* **Task goal**: Using the data below, gather each line that includes the word "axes".

* **Input data**:

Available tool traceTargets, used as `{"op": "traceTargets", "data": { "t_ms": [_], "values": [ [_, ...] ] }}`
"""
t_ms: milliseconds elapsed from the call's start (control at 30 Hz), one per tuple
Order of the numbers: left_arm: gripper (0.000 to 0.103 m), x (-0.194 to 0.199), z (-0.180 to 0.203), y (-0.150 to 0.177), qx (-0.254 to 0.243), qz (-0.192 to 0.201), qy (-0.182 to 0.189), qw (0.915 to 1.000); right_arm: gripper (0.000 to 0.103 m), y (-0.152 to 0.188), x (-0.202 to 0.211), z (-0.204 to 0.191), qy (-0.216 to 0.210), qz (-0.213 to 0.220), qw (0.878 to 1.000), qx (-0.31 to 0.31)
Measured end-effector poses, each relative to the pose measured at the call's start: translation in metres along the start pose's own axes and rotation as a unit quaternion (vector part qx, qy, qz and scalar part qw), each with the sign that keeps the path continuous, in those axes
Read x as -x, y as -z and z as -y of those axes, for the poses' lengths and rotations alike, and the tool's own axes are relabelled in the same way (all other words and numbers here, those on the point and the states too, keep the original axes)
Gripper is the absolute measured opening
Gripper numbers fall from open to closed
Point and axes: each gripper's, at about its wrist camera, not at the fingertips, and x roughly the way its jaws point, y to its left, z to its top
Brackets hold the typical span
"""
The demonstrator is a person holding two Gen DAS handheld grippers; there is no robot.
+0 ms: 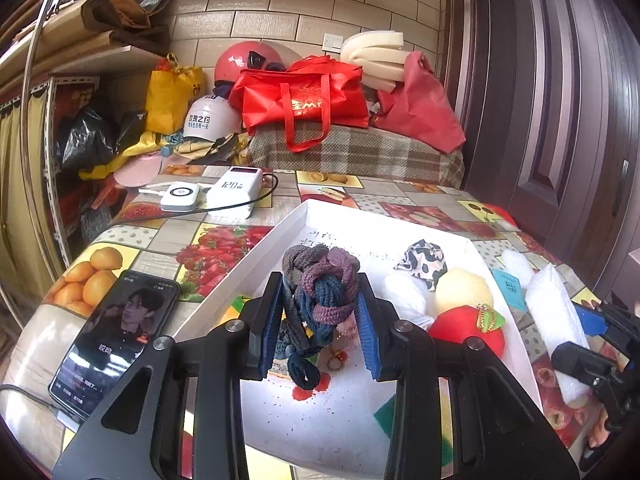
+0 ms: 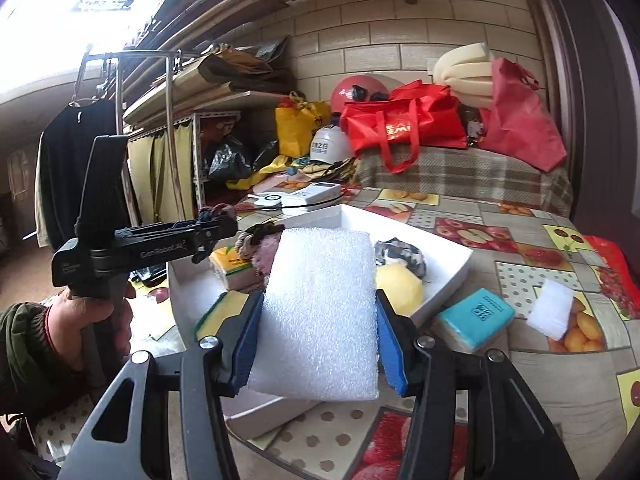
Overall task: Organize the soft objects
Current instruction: 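Carry the foam pad and blue rope over the white tray with both tools, then open both tools to drop the foam pad and rope into the tray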
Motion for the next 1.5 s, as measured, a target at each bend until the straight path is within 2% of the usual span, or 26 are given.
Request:
{"op": "traceTargets", "data": {
  "t_ms": [167, 267, 367, 467, 633, 767, 867, 967, 1167, 1267, 1300, 1333, 1367, 1400, 1433, 1500],
  "values": [
    [0.034, -0.009, 0.016, -0.003, -0.039, 0.004, -0.007, 0.9992, 0.052, -0.004, -0.026, -0.011, -0.033, -0.031, 0.999, -0.001],
    [0.034, -0.019, 0.023, -0.005, -0.056, -0.012, -0.003, 0.9983, 0.052, -0.005, -0.040, -0.012, -0.052, -0.055, 0.997, -0.009],
    [0.034, -0.027, 0.022, -0.006, -0.055, -0.030, 0.003, 0.9981, 0.052, -0.004, -0.052, -0.015, -0.070, -0.084, 0.994, -0.011],
    [0.034, -0.026, 0.020, -0.006, -0.047, -0.029, 0.007, 0.9984, 0.052, -0.003, -0.064, -0.013, -0.073, -0.109, 0.991, -0.019],
    [0.034, -0.026, 0.021, -0.006, -0.049, -0.028, 0.007, 0.9984, 0.052, -0.011, -0.078, -0.001, -0.014, -0.103, 0.994, -0.020],
    [0.034, -0.026, 0.020, -0.006, -0.050, -0.030, 0.005, 0.9983, 0.053, -0.018, -0.084, 0.032, 0.037, -0.087, 0.992, -0.080],
    [0.034, -0.027, 0.022, -0.007, -0.053, -0.033, -0.002, 0.9980, 0.053, -0.017, -0.079, 0.044, 0.031, -0.071, 0.991, -0.114],
    [0.034, -0.030, 0.027, -0.009, -0.053, -0.025, -0.003, 0.9983, 0.053, -0.019, -0.069, 0.033, 0.027, -0.044, 0.994, -0.094],
    [0.036, -0.038, 0.051, -0.011, -0.081, -0.014, -0.010, 0.9965, 0.054, -0.023, -0.072, 0.016, 0.017, -0.036, 0.997, -0.072],
    [0.049, -0.036, 0.050, -0.012, -0.081, -0.007, -0.023, 0.9964, 0.055, -0.023, -0.072, 0.023, 0.018, -0.034, 0.995, -0.089],
    [0.059, -0.034, 0.048, -0.012, -0.074, -0.002, -0.031, 0.9968, 0.062, -0.023, -0.073, 0.025, 0.019, -0.036, 0.995, -0.094],
    [0.072, -0.032, 0.043, -0.012, -0.063, 0.004, -0.035, 0.9974, 0.074, -0.023, -0.073, 0.027, 0.026, -0.037, 0.994, -0.101],
    [0.080, -0.029, 0.039, -0.012, -0.052, 0.012, -0.037, 0.9979, 0.080, -0.022, -0.073, 0.030, 0.032, -0.036, 0.993, -0.110],
    [0.094, -0.027, 0.035, -0.012, -0.043, 0.018, -0.038, 0.9982, 0.086, -0.021, -0.073, 0.034, 0.034, -0.036, 0.992, -0.120],
    [0.102, -0.025, 0.033, -0.012, -0.037, 0.023, -0.046, 0.9980, 0.087, -0.020, -0.073, 0.036, 0.032, -0.035, 0.991, -0.126],
    [0.103, -0.024, 0.031, -0.012, -0.031, 0.027, -0.052, 0.9978, 0.091, -0.018, -0.070, 0.037, 0.035, -0.030, 0.990, -0.131]
  ]
}}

* **Solution to this problem**:
Measured end-effector poses, each relative to the pose measured at the call's start: translation in metres along the start pose's own axes and rotation as a unit quaternion (vector part qx, qy, qz and scalar part qw), each with the sign that keeps the path continuous, in those axes
Read x as -x, y as -z and z as -y of those axes, for the poses' lengths and rotations alike, and the tool's own axes are relabelled in the same way (all other words and numbers here, those on the point and the states too, keep the original axes)
Point and axes: each gripper's, at about its wrist camera, not at the fingertips, and x roughly the way its jaws point, y to its left, z to its top

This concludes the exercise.